Anastazja segurou as mãos dele, num gesto de acolhimento, e tentou uma terceira vez perguntar seu nome.

“Kabanos...”, disse o portador de Down. Liesl de primeira ficou empolgada ao saber que ele havia respondido e que tinha um nome, mas Anastazja ficou com uma expressão confusa, como se não tivesse entendido. Perguntou uma quarta vez e novamente o rapaz respondeu: “Kabanos!”.

“Kabanos? É um nome comum aqui?”, perguntou Liesl, sem saber o que significava. Anastazja soltou suas mãos de Kabanos e virou para Liesl, com uma expressão confusa.

“Kabanos não é um nome”, começou Anastazja, como se tentasse ganhar tempo para juntar os pensamentos para explicar, “Kabanos é um tipo de linguiça, bem típico daqui da Polônia. Talvez seja o que ele escolheu como nome. Pobre rapaz”, nessa hora as duas olhavam enquanto Kabanos andava na frente esfregando as mãos, “Já é difícil nascer com algum tipo de deficiência, mas mais difícil ainda é ter sido abandonado e não ter tido a chance de poder de tratar, ou mesmo de conseguir conviver em sociedade”.

Alice, que permanecia calada, continuava a derrubar lágrimas vendo aquela cena. Liesl sempre voltava o olhar pra ela sem dizer nada. E ela estava muda, completamente calada, com a mesma cara abatida de quem não queria ter sido forçada a matar alguém. No fundo Liesl queria poder fazer alguma coisa. E depois de refletir, enfim achou algo que poderia fazer quando chegaram na casa dos pais de Anastazja.

“Mamusia? Tatuś?”, disse Anastazja ao entrar na casa, dizendo ‘Mamãe? Papai?’ em polaco. Um casal saiu de trás de uma porta, e Anastazja foi correndo até eles, os abraçando. Os três choravam enquanto se abraçavam, nenhum deles acreditava que o outro estivesse vivo e bem no meio de todo aquele pandemônio que viviam, “Liesl, Alice, esses são meus pais! Podemos deixar o Kabanos aqui e ir atrás do tcheco que vocês estão procuran-“.

“Anastazja, desculpa te interromper, mas andei pensando nisso”, disse Liesl, interrompendo Anastazja. Ela parecia bem séria enquanto encarava Anastazja, “Acho que eu preciso ir sozinha nessa. Vocês não estão em condições de se defenderem, e a Alice está péssima, acho que ela precisa de carinho, especialmente se vier de um seio familiar como esse”.

Alice continuava inconsolável. Abraçou Liesl, mas estava soluçando tanto depois das palavras de Liesl que falava coisas inaudíveis. Kabanos sem entender nada foi até a cozinha (ou o que havia sobrado do que foi uma cozinha um dia) e achou pendurado perto do armário uma linguiça que ele rapidamente pegou e começou a comer ali mesmo, com as próprias mãos. Era a própria linguiça kabanos.
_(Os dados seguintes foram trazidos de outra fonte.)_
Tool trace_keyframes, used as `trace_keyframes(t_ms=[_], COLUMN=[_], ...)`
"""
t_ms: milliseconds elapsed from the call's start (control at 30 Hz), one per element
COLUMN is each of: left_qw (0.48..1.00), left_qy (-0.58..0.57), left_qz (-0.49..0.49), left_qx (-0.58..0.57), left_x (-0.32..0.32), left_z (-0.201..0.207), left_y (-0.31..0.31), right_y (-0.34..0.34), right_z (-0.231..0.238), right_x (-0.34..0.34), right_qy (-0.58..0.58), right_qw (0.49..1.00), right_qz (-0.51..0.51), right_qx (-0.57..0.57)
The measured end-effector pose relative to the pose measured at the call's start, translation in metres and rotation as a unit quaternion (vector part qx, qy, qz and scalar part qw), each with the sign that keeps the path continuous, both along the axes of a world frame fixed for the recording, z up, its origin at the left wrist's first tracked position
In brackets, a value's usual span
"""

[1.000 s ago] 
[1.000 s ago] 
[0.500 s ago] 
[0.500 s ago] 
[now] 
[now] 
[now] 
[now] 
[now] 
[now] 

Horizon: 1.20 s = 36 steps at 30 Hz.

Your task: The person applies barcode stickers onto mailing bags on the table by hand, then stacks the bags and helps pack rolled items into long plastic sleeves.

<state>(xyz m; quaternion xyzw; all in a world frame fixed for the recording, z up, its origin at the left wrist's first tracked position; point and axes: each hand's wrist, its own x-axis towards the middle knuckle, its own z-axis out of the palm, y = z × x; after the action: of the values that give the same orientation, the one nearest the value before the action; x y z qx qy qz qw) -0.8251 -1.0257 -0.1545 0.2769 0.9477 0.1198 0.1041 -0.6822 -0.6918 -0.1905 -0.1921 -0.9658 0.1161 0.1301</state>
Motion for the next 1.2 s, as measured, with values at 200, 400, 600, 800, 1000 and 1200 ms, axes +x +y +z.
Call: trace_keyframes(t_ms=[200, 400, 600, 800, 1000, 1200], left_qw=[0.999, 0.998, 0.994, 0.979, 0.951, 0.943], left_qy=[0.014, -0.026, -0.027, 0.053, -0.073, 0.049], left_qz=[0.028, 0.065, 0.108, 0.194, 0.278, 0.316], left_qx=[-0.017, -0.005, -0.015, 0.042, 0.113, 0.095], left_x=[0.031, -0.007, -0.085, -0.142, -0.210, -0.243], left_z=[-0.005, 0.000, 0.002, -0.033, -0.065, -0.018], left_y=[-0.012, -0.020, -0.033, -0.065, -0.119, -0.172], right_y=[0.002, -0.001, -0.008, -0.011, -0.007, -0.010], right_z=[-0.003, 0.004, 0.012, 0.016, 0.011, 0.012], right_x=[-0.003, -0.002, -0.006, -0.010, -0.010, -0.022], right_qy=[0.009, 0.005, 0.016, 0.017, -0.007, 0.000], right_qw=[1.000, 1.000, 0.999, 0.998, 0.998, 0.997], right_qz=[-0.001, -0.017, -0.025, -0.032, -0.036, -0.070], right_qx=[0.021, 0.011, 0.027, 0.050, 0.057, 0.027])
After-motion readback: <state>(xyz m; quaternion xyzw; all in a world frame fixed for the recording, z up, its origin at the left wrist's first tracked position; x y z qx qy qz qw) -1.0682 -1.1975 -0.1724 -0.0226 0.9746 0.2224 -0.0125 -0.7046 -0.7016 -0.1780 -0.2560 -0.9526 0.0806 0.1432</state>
“Alice, por favor, fique aqui. Eu juro que não vou demorar! Só me prometa uma coisa, sim?”, disse Liesl, segurando Alice pelos ombros e a olhando nos olhos enquanto ela chorava, “Se o exército alemão atacar, me prometa que vocês vão correr pra longe daqui. Eu juro que voltarei o mais rápido possível. Pode me prometer isso, Alice?”.

Alice, ainda em prantos, balançou a cabeça, confirmando. Liesl nessa hora a abraçou com os olhos fechados, a apertando muito.
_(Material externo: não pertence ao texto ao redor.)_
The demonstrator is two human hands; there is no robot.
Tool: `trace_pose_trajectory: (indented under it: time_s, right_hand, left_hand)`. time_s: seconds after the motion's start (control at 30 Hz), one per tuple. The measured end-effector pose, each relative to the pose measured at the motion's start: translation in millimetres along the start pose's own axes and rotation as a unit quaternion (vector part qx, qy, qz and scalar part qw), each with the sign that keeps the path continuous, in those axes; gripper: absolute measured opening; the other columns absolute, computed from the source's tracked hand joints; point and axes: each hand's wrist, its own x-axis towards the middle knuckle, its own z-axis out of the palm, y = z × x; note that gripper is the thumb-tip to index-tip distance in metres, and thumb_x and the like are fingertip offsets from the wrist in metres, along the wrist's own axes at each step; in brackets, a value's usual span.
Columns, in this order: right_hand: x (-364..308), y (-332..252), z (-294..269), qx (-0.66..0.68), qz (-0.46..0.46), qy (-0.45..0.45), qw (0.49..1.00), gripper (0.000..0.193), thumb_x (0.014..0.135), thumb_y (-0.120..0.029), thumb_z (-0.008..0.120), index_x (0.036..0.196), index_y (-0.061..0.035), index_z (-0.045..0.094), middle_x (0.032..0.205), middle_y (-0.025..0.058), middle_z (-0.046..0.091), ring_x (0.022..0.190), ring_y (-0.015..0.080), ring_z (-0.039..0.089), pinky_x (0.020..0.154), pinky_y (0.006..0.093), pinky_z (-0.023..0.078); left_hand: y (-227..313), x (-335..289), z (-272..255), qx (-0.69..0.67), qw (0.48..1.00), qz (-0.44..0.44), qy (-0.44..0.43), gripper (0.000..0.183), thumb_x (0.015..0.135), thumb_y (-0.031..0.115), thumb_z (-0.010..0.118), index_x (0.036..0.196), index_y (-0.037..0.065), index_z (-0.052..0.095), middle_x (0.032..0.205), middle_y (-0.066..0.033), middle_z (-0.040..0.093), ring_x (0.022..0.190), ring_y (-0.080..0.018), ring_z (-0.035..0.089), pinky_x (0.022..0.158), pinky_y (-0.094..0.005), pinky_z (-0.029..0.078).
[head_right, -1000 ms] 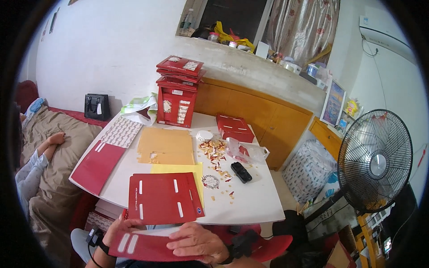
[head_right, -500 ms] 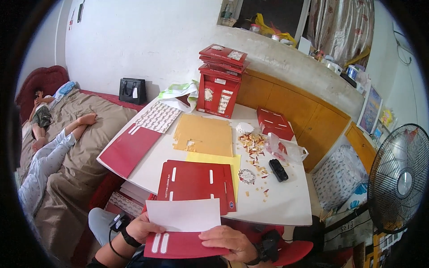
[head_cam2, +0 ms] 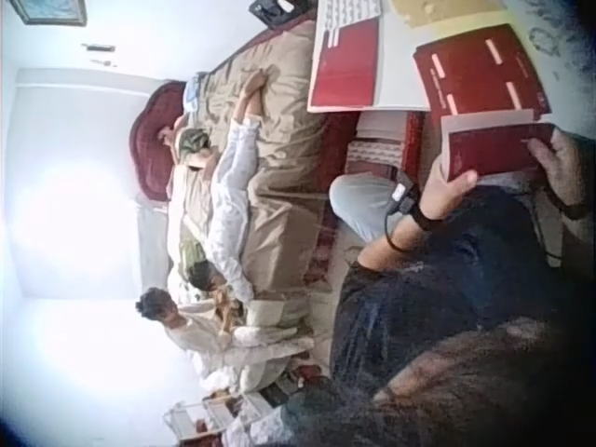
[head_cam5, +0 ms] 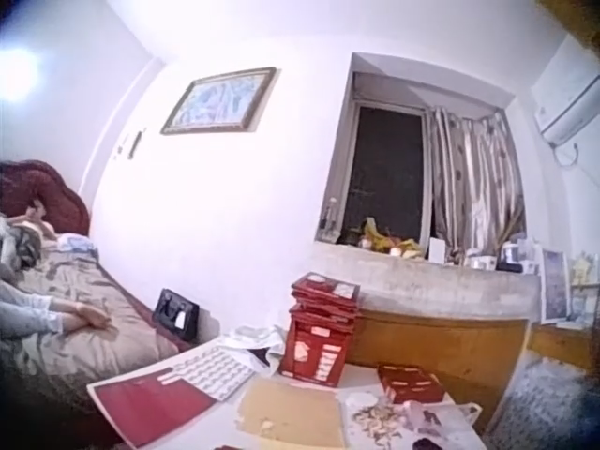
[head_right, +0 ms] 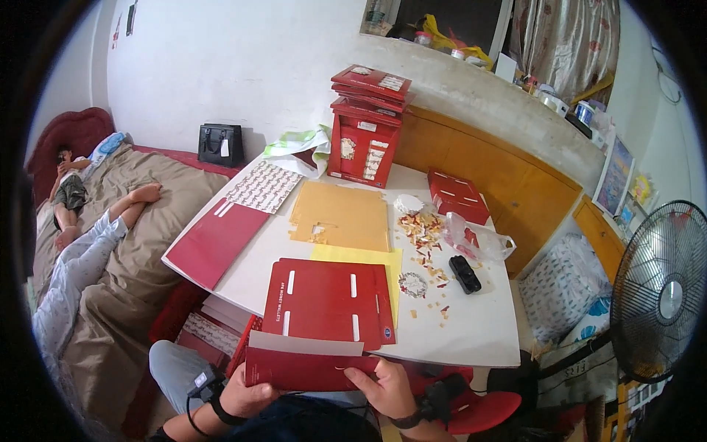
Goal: Assembling and folding red money wallets or envelopes from flat cardstock pieces.
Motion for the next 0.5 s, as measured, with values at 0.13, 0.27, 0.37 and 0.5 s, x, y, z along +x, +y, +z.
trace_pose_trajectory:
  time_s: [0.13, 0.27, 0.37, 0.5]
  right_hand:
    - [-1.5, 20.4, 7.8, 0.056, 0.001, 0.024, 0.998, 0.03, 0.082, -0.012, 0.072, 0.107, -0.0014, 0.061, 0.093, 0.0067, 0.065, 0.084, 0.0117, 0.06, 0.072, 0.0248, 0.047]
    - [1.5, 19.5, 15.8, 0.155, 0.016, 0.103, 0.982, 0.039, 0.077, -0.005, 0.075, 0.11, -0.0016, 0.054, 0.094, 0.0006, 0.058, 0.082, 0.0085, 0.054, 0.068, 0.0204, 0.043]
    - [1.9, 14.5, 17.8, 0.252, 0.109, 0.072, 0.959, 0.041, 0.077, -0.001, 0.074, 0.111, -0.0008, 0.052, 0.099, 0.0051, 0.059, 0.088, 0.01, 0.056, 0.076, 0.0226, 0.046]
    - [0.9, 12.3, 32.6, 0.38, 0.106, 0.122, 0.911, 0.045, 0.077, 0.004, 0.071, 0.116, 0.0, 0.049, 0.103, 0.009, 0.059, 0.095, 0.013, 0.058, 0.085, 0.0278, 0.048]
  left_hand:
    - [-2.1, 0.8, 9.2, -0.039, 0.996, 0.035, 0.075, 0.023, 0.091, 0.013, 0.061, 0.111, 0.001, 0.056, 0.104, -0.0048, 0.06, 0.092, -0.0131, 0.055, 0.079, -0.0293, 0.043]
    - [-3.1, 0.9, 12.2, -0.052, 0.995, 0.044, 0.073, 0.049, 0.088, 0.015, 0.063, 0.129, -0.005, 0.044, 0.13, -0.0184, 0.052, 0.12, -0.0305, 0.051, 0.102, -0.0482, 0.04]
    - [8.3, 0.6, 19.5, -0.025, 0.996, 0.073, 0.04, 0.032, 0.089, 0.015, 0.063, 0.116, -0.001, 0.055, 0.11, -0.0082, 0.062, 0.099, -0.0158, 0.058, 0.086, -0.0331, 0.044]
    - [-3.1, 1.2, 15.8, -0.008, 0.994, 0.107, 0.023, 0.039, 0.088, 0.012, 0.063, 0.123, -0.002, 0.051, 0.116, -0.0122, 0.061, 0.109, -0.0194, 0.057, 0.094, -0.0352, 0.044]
“Me desculpa pelo que fiz você ter sido obrigada a fazer, querida. Se eu soubesse eu nunca teria sido tão hesitante em atirar. Você não foi feita pra pegar em armas, e menos ainda em atirar alguém”, disse Liesl, se afastando do abraço e colocando a mão no peito de Alice, na direção do coração dela, enquanto olhava pros olhos dela, “Esse seu coração é tão grande que é incapaz de fazer mal alguém. E menos ainda seria capaz de matar alguém, não é mesmo? Você precisa ficar aqui e descansar. Voltarei logo com o Kovač, isso é uma promessa, sim? Não posso arriscar ir com vocês”, nessa hora Liesl também olhou para Anastazja, que olhava aquela cena com profundo pesar também. As palavras foram diretamente no coração de Anastazja, fazendo entender que não era um voto em vão, “Por favor, confiem em mim”.
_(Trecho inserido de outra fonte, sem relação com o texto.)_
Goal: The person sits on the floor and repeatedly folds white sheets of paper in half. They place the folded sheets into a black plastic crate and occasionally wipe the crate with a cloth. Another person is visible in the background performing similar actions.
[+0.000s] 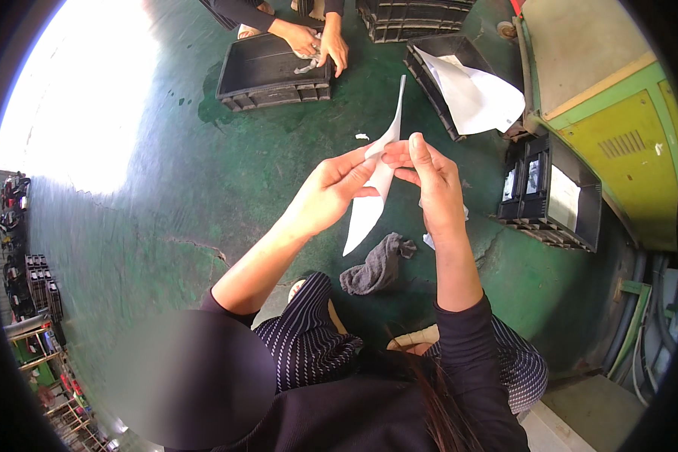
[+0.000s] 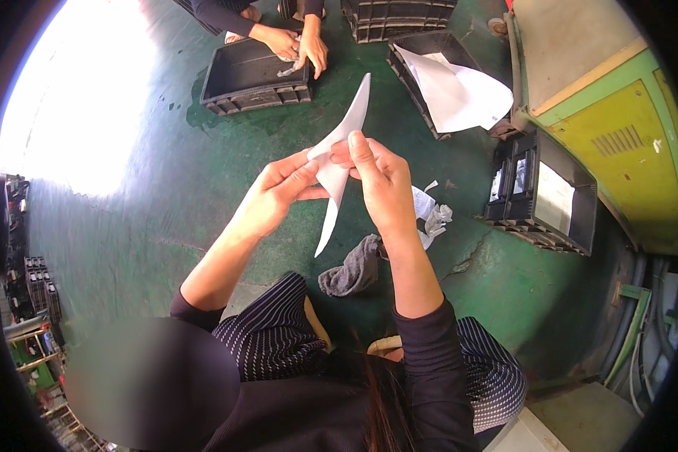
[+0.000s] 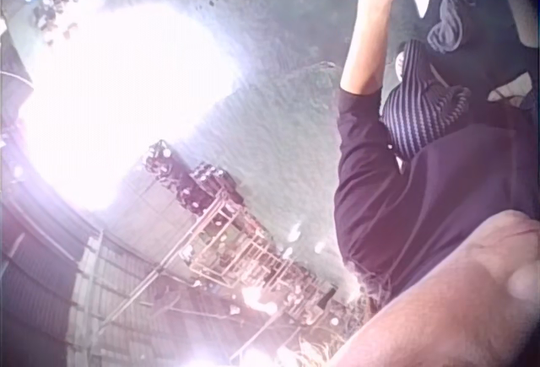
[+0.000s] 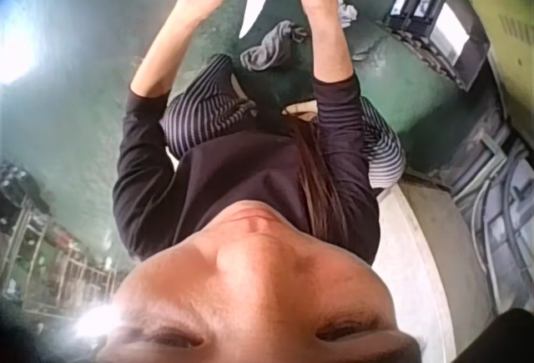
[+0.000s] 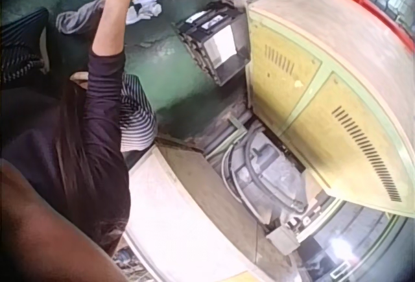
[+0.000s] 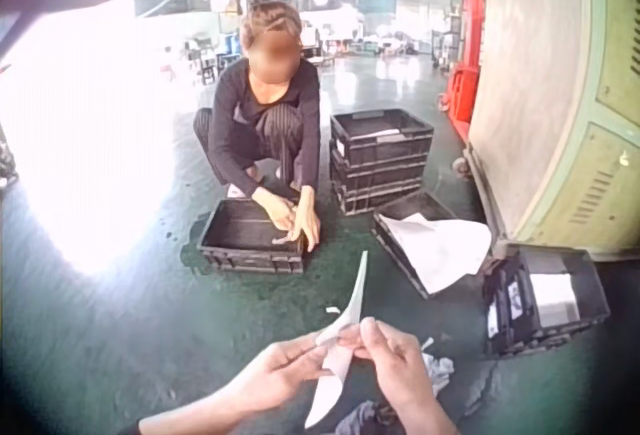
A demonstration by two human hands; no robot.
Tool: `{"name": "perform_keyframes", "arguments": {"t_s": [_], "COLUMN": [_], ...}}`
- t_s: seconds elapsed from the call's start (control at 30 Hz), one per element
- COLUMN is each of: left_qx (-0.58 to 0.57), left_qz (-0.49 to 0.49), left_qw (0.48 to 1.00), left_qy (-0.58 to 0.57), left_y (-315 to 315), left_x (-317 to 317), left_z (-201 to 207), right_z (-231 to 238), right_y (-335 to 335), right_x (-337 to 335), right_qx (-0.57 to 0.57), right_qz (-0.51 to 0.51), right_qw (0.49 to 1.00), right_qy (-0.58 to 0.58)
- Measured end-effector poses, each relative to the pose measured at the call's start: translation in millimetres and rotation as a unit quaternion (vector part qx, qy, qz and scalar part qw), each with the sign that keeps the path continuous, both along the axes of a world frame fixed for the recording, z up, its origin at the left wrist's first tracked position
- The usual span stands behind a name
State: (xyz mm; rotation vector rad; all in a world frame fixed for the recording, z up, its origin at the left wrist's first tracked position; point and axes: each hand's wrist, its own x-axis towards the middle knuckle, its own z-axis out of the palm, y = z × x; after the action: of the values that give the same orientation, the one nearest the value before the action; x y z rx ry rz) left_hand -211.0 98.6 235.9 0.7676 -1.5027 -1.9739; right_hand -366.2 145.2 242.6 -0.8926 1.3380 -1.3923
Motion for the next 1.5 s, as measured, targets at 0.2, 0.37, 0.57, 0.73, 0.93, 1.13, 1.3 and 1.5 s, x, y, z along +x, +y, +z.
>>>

E assim Liesl partiu sozinha rumo à Universidade de Varsóvia, distante apenas alguns minutos a pé de lá. Comeu alguma coisa rapidamente na casa dos Maslak e saiu pela porta decidida. Seria rápido, e não havia nada a temer, mesmo se isso significasse ir sozinha.

Alguns minutos se passaram e Anastazja abriu sua bolsa, onde lá estava o rádio que ela havia feito.

“Papai? Tem duas pilhas aí pra me emprestar, por favor?”, pediu Anastazja, querendo enfim ligar seu rádio que havia feito dias antes.